* **Assignment**
Pick every line from the data below that contains the string "grounding" and copy it.

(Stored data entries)
-*-

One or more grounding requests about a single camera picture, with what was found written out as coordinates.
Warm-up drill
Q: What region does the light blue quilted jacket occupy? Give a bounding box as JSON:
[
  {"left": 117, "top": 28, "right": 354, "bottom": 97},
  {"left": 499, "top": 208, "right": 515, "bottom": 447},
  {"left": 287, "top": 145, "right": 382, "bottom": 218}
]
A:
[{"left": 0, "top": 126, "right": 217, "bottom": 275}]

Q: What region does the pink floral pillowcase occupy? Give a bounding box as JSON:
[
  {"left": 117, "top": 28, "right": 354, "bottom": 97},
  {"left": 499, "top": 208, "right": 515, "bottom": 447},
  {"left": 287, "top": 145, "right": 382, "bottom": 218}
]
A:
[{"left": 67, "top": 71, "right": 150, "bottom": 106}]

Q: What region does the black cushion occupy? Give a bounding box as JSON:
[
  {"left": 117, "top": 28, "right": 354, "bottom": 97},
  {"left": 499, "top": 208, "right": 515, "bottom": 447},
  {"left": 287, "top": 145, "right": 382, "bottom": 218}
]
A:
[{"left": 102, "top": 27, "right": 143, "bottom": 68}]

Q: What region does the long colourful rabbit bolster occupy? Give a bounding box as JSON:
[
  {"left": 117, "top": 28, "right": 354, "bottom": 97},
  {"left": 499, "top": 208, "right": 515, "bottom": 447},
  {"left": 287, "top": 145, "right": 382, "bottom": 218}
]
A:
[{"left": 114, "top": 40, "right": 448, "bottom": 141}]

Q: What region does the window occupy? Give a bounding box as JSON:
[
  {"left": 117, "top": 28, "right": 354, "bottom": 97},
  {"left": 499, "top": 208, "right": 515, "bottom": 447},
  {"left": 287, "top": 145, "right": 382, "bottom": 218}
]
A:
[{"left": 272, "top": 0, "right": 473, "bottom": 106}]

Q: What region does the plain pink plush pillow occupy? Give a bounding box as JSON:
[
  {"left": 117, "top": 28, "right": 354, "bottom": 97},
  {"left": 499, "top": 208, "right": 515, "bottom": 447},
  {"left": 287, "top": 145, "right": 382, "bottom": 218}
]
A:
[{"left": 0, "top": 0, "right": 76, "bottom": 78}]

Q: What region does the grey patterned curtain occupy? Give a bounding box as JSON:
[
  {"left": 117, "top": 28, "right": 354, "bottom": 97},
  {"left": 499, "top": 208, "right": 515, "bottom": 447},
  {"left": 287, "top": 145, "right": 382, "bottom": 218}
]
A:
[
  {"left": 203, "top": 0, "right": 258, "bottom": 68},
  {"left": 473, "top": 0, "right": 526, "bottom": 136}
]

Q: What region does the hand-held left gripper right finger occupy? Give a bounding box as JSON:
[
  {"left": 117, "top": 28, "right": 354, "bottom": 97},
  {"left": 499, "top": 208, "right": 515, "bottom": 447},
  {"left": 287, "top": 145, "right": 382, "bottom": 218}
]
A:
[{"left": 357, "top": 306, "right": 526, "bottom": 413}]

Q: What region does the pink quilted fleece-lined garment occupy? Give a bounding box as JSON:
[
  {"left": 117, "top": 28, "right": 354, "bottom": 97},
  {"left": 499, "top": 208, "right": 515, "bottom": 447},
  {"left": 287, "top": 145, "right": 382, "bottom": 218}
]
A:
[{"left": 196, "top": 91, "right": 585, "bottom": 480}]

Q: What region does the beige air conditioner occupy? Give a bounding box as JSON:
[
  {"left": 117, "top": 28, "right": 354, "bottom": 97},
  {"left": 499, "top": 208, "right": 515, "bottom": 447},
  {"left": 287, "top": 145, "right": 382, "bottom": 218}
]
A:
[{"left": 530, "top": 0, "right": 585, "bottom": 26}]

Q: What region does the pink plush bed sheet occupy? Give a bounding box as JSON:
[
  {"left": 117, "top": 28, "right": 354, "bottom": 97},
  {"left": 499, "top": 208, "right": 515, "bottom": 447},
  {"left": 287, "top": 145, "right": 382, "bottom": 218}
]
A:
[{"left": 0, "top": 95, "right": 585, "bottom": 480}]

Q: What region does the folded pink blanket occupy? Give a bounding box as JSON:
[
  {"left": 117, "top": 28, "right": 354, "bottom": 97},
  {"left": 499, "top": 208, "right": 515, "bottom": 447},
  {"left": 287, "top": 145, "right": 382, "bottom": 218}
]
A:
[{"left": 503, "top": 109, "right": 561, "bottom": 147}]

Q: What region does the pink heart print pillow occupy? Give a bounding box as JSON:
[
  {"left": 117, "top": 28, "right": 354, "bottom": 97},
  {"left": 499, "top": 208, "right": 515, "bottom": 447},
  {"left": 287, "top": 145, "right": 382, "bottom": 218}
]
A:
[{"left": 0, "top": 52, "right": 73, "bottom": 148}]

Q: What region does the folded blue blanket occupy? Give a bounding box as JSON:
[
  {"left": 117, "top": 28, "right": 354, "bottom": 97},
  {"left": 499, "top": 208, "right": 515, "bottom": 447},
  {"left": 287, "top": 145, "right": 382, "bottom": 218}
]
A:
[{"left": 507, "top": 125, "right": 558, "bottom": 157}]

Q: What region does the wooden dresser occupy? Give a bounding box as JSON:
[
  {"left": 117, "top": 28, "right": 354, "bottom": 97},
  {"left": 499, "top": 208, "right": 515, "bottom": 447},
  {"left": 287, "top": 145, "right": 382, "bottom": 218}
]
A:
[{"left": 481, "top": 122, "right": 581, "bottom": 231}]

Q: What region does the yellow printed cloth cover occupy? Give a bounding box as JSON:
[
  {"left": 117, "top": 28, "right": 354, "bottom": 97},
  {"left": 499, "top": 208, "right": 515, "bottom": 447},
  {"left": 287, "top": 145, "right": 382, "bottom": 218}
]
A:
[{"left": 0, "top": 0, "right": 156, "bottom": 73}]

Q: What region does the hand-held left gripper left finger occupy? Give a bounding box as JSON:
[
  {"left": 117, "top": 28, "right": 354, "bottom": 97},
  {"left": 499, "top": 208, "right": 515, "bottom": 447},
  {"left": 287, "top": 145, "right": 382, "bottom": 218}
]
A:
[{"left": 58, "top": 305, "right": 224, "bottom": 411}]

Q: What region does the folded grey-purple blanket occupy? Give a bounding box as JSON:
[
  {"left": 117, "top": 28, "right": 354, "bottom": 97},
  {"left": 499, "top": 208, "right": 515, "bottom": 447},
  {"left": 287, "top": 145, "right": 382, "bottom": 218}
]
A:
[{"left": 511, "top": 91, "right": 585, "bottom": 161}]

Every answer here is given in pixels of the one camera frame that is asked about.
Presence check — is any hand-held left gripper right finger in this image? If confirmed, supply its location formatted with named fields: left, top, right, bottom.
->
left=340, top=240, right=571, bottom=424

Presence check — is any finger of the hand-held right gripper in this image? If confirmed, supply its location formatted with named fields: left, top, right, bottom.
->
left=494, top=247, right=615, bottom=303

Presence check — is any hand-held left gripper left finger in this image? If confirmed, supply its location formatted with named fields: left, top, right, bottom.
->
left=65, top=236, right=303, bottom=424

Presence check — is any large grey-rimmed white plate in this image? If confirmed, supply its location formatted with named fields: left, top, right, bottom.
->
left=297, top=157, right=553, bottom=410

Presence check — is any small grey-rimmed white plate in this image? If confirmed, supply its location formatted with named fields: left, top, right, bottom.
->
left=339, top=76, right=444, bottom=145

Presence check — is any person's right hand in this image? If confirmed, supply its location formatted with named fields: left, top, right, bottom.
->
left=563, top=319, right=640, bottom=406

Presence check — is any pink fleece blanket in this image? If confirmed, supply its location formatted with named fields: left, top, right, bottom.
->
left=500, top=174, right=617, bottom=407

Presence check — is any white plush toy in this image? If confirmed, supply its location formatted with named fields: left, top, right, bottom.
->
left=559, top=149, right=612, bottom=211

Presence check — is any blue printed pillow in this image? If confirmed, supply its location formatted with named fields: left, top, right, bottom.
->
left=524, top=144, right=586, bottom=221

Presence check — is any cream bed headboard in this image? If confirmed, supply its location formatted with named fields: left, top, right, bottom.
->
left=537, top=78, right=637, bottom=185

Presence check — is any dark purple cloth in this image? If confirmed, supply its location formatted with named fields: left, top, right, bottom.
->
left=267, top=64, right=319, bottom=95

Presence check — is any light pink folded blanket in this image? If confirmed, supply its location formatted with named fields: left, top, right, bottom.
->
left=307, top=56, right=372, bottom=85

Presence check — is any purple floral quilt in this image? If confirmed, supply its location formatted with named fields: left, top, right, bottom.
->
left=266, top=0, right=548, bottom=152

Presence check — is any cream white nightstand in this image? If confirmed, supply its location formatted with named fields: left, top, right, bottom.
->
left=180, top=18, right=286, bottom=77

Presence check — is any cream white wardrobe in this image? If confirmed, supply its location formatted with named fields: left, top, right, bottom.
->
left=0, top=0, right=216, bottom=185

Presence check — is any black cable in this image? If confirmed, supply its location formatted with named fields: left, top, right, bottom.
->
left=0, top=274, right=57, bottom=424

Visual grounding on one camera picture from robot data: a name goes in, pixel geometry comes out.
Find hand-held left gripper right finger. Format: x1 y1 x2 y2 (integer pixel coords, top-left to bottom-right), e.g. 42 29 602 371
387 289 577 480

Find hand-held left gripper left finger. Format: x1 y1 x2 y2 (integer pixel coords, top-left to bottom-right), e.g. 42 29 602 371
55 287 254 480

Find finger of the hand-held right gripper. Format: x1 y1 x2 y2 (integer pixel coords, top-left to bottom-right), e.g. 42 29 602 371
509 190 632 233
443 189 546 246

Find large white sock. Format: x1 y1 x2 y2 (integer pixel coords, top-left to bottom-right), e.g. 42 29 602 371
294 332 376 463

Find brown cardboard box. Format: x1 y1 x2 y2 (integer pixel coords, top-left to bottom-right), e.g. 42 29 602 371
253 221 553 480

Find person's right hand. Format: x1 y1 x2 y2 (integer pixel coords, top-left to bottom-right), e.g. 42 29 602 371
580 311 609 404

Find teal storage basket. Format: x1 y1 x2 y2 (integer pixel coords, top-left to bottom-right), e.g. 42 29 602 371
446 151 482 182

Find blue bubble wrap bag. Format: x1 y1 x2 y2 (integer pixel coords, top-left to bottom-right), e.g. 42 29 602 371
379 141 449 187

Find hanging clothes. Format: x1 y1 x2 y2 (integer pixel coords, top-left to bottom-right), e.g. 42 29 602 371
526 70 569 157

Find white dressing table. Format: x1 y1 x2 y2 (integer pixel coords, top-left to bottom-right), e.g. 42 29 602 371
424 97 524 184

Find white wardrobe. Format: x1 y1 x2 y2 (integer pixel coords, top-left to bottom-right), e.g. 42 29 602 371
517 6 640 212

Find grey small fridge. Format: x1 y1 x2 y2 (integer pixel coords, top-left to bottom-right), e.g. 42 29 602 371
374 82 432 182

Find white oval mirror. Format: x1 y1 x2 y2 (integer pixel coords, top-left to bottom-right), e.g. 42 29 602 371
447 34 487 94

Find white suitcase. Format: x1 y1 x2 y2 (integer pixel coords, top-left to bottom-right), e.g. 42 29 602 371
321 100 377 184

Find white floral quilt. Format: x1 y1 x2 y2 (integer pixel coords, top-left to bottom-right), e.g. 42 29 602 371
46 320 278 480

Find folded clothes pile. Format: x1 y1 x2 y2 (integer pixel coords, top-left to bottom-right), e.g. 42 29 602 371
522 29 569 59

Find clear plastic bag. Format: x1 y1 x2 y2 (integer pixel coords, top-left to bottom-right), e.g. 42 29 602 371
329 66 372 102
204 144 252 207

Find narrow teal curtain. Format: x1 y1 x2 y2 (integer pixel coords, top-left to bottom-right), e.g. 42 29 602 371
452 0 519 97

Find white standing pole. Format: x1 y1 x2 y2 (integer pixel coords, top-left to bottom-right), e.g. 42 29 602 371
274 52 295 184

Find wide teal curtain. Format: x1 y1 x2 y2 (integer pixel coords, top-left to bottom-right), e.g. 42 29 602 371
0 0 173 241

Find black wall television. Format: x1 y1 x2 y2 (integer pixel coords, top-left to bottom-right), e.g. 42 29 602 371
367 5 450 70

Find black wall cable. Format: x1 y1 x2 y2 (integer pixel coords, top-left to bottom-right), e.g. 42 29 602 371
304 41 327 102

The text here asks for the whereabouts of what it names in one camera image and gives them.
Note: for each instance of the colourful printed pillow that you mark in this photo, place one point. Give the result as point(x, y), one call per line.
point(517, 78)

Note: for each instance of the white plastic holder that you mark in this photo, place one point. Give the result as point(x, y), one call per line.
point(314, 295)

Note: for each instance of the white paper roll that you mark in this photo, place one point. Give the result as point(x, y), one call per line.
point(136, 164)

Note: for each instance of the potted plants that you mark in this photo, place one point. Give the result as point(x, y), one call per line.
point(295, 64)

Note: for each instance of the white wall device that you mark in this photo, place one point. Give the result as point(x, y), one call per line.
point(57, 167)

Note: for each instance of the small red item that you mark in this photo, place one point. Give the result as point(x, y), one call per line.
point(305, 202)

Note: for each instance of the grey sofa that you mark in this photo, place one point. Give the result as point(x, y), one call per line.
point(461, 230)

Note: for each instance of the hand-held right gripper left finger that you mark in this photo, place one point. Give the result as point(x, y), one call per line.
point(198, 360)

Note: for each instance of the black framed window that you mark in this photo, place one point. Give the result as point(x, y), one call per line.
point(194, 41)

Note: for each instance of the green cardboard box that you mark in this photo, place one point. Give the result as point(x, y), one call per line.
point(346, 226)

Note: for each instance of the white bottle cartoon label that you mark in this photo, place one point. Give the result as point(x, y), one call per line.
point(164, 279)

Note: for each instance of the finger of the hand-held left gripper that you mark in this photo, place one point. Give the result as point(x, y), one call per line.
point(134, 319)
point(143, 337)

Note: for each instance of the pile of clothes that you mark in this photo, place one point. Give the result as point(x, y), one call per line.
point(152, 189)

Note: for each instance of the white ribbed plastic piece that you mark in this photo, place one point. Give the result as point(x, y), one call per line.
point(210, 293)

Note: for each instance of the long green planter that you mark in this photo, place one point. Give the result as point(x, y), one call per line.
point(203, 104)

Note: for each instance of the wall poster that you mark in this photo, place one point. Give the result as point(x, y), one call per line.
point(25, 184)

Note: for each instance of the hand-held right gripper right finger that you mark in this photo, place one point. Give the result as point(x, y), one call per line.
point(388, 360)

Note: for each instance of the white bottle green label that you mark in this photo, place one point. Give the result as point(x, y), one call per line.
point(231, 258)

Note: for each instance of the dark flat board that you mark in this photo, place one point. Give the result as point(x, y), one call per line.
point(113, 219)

-*-

* **Written response**
One or more grounding requests about a single camera picture, with what was found written out as coordinates.
Visual grounding on one camera picture from robot data: a name goes in, pixel geometry comes out.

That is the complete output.